### TASK INSTRUCTIONS
When you reach the line with "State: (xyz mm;" in the listing below, transcribe it and each line after it up to and including the line with "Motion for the", exactly and with nothing else.

### DATASET RECORDS
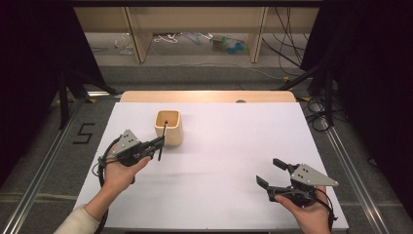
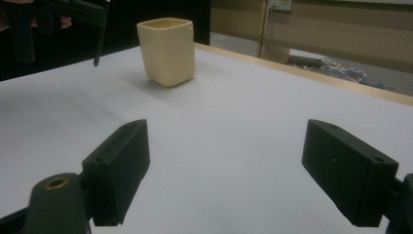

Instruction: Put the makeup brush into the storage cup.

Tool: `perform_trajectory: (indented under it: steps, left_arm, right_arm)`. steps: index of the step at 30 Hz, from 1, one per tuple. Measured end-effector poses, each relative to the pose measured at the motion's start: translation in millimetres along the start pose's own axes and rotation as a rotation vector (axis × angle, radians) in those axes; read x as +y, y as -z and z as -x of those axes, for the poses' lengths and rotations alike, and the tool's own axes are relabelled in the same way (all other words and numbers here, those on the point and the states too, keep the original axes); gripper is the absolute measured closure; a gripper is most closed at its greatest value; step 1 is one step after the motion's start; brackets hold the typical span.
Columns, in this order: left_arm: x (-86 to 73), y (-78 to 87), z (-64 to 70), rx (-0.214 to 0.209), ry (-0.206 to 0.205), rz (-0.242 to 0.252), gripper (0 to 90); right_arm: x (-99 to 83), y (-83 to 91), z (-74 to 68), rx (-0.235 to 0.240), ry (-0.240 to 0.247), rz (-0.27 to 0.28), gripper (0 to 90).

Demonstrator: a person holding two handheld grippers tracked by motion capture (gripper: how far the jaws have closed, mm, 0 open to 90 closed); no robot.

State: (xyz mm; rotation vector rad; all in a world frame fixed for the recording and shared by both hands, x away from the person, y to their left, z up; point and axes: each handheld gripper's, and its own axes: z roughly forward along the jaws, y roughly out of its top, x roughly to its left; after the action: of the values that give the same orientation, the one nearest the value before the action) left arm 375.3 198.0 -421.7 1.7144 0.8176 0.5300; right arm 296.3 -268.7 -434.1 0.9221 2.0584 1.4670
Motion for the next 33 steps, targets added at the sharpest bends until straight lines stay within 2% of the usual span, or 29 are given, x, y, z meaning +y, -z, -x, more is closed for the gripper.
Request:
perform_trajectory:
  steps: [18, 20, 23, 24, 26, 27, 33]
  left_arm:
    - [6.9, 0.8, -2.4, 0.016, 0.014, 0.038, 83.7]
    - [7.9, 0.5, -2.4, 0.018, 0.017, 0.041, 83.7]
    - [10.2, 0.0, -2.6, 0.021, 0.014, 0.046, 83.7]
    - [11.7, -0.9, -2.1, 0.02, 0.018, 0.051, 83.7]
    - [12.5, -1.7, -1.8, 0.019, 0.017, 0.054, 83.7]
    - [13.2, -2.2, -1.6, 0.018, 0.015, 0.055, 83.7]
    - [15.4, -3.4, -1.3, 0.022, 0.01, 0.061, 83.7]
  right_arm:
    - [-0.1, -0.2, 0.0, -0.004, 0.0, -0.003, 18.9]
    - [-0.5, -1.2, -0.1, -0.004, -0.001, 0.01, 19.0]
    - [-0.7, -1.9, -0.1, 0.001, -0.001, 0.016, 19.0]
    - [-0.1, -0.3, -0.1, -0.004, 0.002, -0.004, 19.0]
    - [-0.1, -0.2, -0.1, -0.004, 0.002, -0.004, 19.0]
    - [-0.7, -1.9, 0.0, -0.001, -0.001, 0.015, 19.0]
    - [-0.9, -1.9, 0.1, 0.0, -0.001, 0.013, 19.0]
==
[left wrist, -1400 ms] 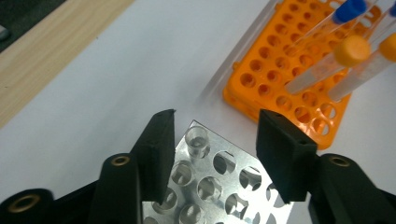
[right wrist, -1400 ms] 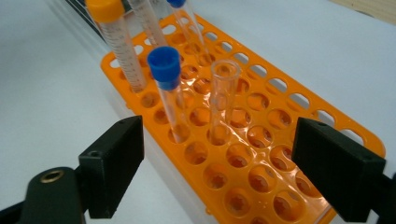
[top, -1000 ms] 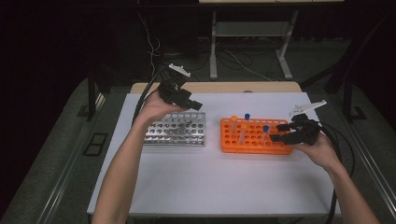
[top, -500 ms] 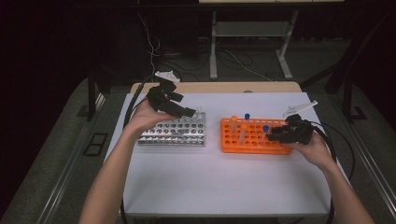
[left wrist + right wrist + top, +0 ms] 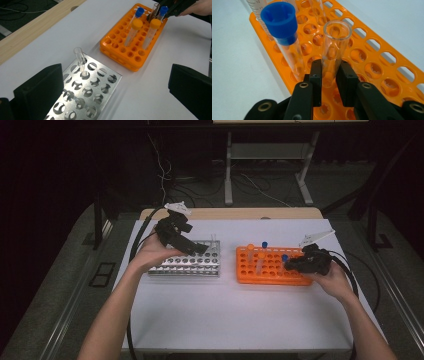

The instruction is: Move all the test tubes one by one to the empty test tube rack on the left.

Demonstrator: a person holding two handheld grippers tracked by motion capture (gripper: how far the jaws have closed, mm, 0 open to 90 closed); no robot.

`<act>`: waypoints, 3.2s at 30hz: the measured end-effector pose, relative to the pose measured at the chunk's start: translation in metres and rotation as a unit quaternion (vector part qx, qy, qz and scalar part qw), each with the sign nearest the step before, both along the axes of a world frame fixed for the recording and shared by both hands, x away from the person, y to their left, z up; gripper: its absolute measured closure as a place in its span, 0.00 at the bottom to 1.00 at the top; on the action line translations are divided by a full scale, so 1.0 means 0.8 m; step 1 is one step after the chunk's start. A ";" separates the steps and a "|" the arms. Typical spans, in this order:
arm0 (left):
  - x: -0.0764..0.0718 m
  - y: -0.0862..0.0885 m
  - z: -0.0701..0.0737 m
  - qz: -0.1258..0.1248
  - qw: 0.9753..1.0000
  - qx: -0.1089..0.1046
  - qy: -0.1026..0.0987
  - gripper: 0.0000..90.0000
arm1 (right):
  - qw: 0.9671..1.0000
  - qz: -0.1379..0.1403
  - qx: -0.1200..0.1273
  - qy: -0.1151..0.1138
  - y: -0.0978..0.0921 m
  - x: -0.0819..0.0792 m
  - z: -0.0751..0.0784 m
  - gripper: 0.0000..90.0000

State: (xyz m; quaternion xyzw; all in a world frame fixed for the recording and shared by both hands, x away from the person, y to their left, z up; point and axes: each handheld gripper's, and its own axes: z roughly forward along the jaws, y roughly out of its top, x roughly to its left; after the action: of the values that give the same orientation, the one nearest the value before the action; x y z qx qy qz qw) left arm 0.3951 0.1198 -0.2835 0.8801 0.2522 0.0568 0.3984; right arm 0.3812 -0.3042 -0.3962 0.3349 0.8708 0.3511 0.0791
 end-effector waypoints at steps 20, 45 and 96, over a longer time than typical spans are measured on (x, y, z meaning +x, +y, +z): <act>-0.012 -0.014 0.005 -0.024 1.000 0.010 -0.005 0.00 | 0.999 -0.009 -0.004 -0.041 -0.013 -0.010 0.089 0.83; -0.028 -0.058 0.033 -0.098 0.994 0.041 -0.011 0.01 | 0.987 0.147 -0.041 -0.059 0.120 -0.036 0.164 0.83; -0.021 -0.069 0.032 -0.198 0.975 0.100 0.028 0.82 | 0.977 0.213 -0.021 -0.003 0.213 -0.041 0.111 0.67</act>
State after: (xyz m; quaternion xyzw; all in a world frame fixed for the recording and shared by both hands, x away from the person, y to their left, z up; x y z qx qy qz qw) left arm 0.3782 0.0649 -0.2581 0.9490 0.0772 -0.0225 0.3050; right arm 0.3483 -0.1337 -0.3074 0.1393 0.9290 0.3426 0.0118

### EXERCISE ANSWER
State: (xyz mm; rotation vector rad; all in a world frame fixed for the recording and shared by both hands, x away from the person, y to their left, z up; point and axes: each handheld gripper's, and its own axes: z roughly forward along the jaws, y roughly out of its top, x roughly to its left; after the action: of the values that give the same orientation, the one nearest the value before the action) left arm 375.3 198.0 -421.7 1.7144 0.8176 0.5300; right arm 296.3 -268.7 -434.1 0.9221 2.0584 1.4670
Motion for the next 33 steps, targets added at the sharpest bends until straight lines stay within 2% of the usual span, or 29 are given, x, y, z meaning +y, -z, -x, more is closed for the gripper.

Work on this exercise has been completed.